The text is challenging the stereotypical roles designated women during this time period. By donning a mask, Helena assumes an anonymous identity and is able to temporarily escape her fate. In an act of rebellion she defies her brother’s wishes she seeks to engage in the activity that has been denied her. She has been given orders that she should not partake in the Carnival, however, after persuading her brother’s manservant to let her attend it, she responds to his question of what she will do there by saying she will do, “[t]hat which all the world does, as I am told, be as mad as the rest, and take all innocent freedoms”.
Searching for love, behind a mask, she adopts the role of a harlot, and in doing so frees herself from the societal confines of her position.
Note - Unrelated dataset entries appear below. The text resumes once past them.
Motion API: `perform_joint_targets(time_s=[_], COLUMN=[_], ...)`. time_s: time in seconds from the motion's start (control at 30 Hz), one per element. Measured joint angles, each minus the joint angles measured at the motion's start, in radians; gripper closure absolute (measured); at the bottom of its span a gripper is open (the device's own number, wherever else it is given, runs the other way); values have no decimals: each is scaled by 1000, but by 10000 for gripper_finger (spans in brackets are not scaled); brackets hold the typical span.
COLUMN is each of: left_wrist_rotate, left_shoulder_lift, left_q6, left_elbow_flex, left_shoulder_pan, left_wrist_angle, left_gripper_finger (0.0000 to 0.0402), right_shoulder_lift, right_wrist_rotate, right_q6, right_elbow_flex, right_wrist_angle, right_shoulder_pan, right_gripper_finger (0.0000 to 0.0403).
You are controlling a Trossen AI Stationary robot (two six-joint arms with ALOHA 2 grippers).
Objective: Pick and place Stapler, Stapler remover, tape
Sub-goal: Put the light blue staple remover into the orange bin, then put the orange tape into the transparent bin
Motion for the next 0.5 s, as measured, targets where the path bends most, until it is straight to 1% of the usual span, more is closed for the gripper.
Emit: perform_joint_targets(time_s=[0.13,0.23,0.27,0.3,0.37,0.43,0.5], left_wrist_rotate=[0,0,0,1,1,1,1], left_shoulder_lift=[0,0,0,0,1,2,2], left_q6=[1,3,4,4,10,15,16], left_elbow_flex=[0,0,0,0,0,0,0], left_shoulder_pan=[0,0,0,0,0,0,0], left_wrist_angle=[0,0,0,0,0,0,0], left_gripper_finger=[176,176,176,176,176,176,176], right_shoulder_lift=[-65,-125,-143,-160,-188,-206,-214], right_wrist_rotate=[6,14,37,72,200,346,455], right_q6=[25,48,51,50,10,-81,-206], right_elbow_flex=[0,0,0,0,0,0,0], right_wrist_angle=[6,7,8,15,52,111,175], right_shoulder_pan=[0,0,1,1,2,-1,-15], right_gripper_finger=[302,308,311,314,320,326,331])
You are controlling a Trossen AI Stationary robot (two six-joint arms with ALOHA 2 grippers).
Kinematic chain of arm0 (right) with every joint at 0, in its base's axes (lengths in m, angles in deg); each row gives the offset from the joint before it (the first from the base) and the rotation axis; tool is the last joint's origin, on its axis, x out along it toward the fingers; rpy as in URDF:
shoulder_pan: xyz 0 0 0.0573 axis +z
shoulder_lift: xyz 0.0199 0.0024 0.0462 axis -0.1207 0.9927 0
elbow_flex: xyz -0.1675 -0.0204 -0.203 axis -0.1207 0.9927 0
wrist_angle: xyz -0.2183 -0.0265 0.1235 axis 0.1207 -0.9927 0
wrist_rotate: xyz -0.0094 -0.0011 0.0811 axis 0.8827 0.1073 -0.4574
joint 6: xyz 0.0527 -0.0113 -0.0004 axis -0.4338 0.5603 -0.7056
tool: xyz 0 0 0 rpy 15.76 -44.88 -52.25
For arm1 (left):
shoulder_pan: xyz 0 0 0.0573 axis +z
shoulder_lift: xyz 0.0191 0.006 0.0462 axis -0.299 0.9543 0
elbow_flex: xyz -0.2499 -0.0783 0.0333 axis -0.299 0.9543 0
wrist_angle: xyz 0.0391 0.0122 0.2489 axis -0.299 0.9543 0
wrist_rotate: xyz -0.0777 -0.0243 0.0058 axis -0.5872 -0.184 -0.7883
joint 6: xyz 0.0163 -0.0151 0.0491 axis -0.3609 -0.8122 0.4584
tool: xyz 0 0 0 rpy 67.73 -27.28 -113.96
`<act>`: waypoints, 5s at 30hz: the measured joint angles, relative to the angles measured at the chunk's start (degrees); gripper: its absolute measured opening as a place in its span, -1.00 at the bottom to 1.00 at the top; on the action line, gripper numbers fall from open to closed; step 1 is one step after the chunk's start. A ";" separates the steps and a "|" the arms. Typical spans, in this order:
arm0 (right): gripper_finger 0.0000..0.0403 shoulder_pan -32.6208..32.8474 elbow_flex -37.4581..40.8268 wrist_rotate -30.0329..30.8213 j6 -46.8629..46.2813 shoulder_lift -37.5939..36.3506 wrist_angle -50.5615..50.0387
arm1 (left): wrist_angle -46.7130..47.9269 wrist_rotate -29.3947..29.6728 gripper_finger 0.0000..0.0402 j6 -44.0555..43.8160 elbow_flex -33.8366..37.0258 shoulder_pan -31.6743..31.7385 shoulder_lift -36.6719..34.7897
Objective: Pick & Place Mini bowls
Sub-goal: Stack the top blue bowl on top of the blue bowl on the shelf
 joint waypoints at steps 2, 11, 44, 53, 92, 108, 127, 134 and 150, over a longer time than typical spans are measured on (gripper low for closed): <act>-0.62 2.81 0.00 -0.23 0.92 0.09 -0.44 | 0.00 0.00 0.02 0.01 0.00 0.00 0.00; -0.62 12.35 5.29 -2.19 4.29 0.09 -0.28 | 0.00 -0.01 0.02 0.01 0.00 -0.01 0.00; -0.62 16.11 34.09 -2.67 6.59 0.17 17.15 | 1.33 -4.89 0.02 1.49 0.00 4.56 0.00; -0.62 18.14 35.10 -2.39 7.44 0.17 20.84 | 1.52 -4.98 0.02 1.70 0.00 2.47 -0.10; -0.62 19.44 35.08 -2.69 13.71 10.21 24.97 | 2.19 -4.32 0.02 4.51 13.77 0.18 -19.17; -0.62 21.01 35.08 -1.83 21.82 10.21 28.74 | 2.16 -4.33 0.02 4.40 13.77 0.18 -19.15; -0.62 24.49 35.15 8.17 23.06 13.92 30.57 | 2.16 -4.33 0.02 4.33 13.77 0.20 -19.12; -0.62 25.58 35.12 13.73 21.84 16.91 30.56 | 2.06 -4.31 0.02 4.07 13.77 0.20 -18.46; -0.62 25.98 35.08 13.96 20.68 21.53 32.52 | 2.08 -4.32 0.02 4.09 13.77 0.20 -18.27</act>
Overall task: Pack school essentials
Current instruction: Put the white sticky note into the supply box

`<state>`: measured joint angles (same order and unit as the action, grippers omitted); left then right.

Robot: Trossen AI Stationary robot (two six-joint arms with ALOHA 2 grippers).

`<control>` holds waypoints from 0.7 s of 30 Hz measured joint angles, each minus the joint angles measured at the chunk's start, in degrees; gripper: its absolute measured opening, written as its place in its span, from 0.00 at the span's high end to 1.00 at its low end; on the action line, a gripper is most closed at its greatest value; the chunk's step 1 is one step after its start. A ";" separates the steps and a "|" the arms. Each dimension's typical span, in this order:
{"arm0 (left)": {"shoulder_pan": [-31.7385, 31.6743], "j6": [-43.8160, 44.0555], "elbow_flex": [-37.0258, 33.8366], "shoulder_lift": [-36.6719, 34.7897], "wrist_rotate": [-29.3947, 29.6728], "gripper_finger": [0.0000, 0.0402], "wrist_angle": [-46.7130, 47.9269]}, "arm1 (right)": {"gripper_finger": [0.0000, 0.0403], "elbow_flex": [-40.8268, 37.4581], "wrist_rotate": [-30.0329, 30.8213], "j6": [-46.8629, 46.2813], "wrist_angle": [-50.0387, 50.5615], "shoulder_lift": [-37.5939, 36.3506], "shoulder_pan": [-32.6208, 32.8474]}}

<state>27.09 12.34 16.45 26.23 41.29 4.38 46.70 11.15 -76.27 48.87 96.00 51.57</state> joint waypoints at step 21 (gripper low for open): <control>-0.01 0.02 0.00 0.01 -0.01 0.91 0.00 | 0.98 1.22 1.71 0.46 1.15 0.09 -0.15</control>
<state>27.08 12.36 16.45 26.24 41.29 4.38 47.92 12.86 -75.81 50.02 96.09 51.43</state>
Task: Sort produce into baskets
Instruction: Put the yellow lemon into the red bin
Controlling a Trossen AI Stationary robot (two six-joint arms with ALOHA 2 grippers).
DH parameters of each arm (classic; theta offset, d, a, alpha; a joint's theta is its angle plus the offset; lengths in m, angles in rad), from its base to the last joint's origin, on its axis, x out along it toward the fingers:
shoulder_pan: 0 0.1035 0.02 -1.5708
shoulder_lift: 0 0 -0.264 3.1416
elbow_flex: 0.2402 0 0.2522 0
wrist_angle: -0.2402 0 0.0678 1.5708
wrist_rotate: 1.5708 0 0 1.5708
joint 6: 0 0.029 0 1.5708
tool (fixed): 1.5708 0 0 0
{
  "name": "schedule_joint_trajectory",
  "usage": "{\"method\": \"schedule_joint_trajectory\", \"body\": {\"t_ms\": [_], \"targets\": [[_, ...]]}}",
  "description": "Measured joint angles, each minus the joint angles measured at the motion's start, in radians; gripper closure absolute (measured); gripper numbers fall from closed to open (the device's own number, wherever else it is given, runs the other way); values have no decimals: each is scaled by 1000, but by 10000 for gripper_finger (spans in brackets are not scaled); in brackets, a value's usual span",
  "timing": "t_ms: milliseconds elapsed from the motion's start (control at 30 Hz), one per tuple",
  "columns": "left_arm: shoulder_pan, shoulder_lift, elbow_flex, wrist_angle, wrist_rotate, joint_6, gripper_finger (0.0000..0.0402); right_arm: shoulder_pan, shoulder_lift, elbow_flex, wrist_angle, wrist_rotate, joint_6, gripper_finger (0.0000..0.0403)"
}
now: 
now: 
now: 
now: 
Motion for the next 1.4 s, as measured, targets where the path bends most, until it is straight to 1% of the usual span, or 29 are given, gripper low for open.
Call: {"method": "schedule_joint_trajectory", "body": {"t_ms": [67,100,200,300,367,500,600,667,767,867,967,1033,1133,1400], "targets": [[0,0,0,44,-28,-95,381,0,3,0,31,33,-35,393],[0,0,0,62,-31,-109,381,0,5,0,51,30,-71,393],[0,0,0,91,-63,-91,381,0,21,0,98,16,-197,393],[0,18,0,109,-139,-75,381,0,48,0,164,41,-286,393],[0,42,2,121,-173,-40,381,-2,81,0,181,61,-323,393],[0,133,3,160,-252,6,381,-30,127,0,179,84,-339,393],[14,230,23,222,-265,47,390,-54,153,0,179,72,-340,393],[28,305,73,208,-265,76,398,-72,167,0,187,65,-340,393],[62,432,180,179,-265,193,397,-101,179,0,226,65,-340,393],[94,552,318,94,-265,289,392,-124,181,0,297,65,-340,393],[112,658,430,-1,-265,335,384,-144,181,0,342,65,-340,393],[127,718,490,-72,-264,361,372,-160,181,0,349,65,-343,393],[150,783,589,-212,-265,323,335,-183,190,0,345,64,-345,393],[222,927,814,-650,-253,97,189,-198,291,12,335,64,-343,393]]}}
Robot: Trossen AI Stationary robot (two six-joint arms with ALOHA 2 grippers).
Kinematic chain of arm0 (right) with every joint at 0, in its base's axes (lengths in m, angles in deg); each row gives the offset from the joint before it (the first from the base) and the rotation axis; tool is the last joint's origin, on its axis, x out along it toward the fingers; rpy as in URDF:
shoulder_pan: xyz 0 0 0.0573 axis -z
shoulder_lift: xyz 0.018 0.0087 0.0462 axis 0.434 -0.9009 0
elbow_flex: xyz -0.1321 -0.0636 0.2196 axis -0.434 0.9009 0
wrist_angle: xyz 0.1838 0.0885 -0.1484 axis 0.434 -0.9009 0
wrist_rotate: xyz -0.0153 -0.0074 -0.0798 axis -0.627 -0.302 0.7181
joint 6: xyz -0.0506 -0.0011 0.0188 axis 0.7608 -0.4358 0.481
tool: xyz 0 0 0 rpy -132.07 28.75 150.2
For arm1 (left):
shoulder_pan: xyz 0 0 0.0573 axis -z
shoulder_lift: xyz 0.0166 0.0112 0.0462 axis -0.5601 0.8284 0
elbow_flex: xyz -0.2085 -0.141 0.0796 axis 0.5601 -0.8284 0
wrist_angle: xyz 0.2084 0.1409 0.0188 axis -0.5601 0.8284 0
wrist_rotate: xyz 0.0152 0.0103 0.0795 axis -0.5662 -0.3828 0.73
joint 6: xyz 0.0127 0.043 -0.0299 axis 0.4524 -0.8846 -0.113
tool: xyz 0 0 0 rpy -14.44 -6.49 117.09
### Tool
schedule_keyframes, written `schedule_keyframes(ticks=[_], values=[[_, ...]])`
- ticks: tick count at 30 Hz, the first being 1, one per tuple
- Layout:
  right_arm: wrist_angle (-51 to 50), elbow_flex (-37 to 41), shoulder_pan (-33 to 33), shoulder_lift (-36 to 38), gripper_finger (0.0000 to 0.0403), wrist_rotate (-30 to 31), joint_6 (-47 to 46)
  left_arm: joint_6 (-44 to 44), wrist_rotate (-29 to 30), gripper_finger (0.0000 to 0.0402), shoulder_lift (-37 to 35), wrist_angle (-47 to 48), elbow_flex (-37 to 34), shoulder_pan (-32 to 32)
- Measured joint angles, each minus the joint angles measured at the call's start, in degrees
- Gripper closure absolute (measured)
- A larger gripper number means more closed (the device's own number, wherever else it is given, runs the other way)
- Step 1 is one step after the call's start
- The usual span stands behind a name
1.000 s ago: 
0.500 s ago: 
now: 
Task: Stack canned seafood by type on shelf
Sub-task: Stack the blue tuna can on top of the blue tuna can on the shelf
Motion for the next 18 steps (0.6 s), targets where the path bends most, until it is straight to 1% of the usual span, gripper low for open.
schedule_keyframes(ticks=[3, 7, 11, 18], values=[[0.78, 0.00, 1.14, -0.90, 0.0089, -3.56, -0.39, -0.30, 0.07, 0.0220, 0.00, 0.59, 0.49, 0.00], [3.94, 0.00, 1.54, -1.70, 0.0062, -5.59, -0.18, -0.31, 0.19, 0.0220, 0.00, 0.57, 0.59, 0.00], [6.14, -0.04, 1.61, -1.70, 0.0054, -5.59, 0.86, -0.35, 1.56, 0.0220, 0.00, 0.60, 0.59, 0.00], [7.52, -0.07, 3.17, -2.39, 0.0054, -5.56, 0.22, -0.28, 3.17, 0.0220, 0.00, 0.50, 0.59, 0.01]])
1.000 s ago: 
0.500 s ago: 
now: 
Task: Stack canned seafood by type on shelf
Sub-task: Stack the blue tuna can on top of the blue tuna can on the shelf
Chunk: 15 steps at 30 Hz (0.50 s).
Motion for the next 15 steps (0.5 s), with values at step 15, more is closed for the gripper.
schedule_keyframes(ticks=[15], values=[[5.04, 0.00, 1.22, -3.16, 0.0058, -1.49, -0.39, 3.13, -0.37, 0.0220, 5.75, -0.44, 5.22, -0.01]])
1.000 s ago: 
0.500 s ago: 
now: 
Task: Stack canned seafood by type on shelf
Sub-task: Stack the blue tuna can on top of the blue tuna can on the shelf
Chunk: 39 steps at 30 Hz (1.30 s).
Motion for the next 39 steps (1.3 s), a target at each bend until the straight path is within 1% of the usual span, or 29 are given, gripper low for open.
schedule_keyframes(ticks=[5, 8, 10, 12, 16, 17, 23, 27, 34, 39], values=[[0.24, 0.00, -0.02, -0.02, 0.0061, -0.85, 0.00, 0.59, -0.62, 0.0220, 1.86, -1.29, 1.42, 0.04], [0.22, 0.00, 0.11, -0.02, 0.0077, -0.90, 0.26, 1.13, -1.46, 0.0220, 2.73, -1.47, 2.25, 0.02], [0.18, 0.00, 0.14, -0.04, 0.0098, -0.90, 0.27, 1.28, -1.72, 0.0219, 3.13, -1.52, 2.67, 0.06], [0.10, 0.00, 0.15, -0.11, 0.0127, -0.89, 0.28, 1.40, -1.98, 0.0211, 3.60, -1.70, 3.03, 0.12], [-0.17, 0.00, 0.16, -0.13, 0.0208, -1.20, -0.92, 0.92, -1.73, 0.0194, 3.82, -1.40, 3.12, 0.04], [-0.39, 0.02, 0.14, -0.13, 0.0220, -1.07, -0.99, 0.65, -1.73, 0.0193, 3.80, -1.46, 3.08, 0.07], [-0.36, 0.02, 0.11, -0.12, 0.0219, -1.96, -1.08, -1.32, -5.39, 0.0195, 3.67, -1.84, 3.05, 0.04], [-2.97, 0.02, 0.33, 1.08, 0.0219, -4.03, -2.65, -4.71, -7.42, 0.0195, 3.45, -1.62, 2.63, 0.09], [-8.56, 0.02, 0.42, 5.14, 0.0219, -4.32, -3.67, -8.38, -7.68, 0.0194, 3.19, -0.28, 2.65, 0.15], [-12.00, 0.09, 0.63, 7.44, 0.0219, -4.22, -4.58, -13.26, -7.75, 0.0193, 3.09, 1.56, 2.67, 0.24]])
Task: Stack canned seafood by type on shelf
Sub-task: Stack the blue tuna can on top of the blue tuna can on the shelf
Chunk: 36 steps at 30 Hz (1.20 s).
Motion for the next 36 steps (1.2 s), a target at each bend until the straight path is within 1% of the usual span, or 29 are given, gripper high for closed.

In this new role Helena is able to express herself and pursue her desires without discrimination. Women in the Play the Rover are doomed: Hellena to convent, Florinda to family life and Angellica Bianka to her job. The author emphasized the fact that the women are usually treated as inanimate object and tries to resist this fact. The playwright insists that women are obviously commodificated by the society they live in.
Behn states that women are always “accused of” something because of holding too much responsibility. It is obvious that the author went through such as attitude herself. Elin Diamond notes that Behn “concentrated on exposing the exploitation of women in the exchange economy, adding vividly to contemporary discourse on the oppressions of marriage” (Diamond 525). She demonstrates how differently women can be treated according to their position in the society. Behn demonstrates that women are usually doomed to something like prostitution, unhappy marriage, convent etc.
No matter what life a woman is doomed to, she remains unhappy. In the first conversation between two women Aphra Behn shows the trap of unhappy marriage women usually appear in. Florinda tells Hellena about her future marriage with rich old man that is arranged by her father notwithstanding that she loves young colonel. She says: “I shall let him see I understand better what’s due to my beauty, birth, and fortune, and more to my soul, than to obey those unjust commands”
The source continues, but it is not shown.